■ TO DO:
Starting at the first line of the data below, write out each line exactly until you reach the line containing "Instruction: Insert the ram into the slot", and include that line too.

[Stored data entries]
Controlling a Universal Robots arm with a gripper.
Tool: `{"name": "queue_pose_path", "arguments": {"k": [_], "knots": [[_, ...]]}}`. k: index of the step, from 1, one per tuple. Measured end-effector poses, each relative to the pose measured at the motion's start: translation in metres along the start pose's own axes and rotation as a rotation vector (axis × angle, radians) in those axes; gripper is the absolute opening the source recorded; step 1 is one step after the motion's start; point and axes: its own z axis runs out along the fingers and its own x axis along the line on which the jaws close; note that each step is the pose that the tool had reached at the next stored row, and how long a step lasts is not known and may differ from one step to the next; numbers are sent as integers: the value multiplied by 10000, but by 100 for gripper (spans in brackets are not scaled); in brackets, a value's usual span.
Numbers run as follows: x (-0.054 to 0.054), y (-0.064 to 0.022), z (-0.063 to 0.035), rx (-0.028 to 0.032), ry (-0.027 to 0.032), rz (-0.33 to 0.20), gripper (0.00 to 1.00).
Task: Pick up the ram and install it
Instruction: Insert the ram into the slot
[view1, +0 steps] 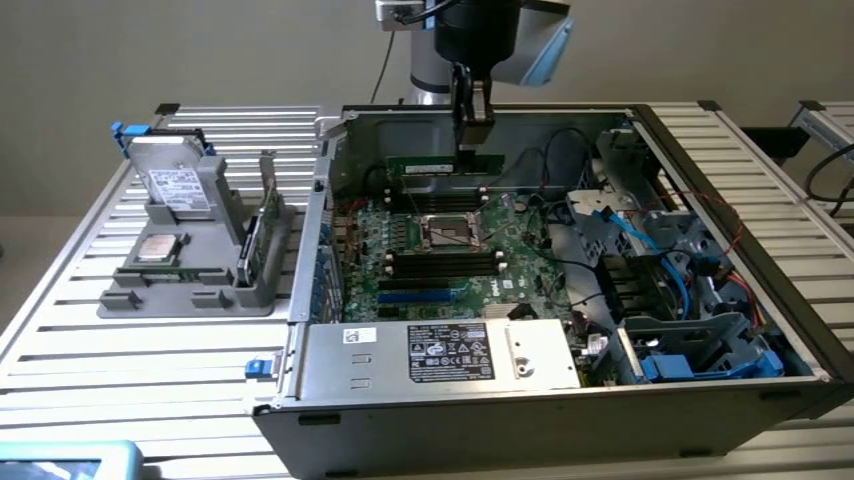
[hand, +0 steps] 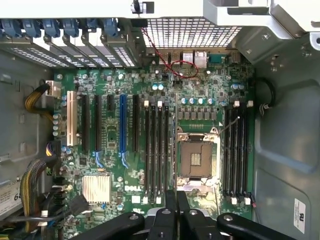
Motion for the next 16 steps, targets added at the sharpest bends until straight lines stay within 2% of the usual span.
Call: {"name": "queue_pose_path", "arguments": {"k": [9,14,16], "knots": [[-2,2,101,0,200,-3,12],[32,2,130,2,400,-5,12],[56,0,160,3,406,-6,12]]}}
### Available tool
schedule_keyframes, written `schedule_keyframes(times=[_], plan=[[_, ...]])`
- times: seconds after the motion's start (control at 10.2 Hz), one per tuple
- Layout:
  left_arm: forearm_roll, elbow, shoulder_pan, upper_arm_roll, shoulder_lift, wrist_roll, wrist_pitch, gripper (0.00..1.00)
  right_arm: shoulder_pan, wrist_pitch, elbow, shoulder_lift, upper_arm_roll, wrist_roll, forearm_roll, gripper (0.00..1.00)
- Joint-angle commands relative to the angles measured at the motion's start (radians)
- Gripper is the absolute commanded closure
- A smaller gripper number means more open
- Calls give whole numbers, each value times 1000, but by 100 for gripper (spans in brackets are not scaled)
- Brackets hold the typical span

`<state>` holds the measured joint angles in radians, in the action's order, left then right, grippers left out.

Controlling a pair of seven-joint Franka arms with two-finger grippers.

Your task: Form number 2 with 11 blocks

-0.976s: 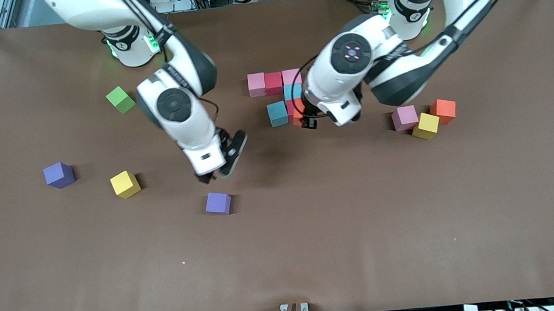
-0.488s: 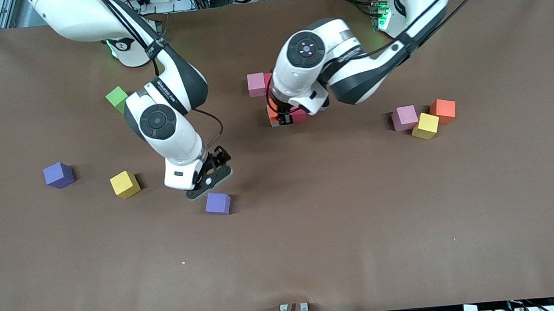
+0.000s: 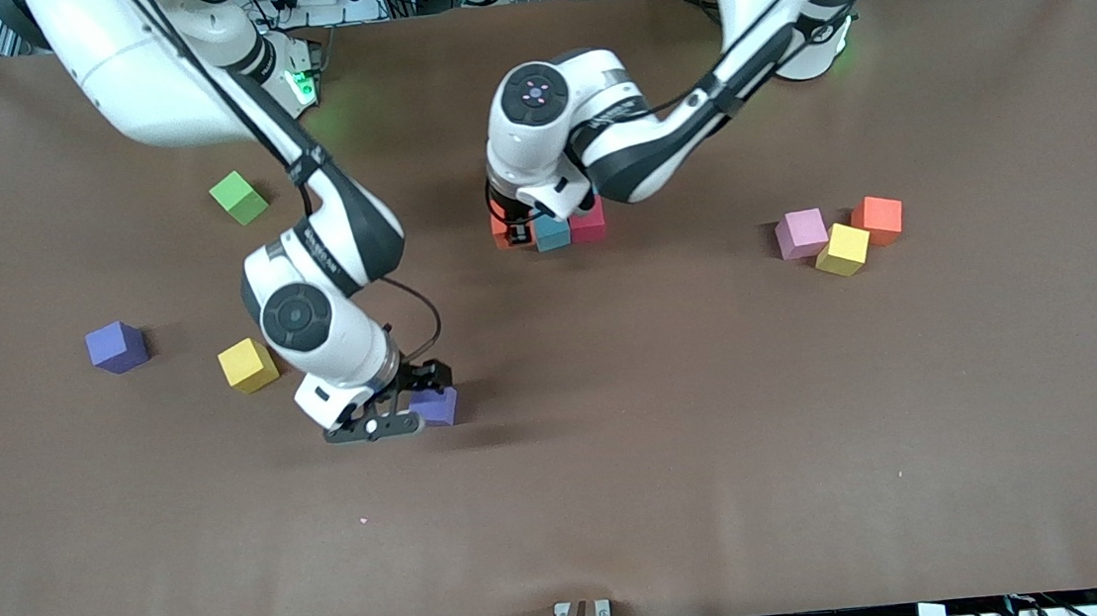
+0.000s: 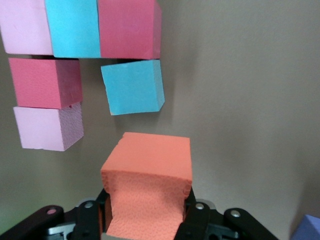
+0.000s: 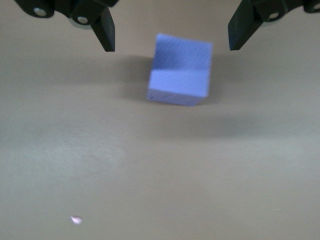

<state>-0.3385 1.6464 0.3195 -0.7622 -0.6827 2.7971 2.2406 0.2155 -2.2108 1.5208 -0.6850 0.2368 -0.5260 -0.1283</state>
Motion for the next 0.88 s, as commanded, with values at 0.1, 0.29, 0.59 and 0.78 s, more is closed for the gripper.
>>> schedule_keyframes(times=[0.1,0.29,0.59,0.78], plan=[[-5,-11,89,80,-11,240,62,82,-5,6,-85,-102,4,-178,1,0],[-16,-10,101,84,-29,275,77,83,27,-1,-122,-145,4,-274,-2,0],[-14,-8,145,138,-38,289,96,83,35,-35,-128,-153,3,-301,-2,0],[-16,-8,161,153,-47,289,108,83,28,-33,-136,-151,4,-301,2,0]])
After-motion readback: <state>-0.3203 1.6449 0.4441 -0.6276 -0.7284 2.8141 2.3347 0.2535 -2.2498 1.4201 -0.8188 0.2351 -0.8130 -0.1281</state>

■ OUTPUT:
Controlling a Universal Robots arm with a gripper.
Tool: `{"name": "queue_pose_path", "arguments": {"k": [_], "knots": [[_, ...]]}}`. k: index of the step, from 1, one per tuple. Measured end-effector poses, each relative to the pose measured at the motion's start: translation in metres along the start pose's own axes and rotation as a rotation vector (axis × angle, radians) in those axes; gripper is the absolute opening the source recorded; step 1 is one step after the motion's start; point and axes: its own z axis runs out along the fingers and its own x axis along the line on which the jaws close; note that each step is the pose that the tool had reached at the next stored row, and how long a step lasts is not known and may differ from one step to the next; numbers are sent as integers: the value multiplied by 10000, but by 100 for gripper (spans in brackets are not scaled); in brackets, a value's usual span.
Numbers run as follows: x (-0.054 to 0.054), y (-0.064 to 0.022), z (-0.063 to 0.035), rx (-0.028 to 0.032), ry (-0.027 to 0.032), rz (-0.33 to 0.20), gripper (0.00 to 1.00).
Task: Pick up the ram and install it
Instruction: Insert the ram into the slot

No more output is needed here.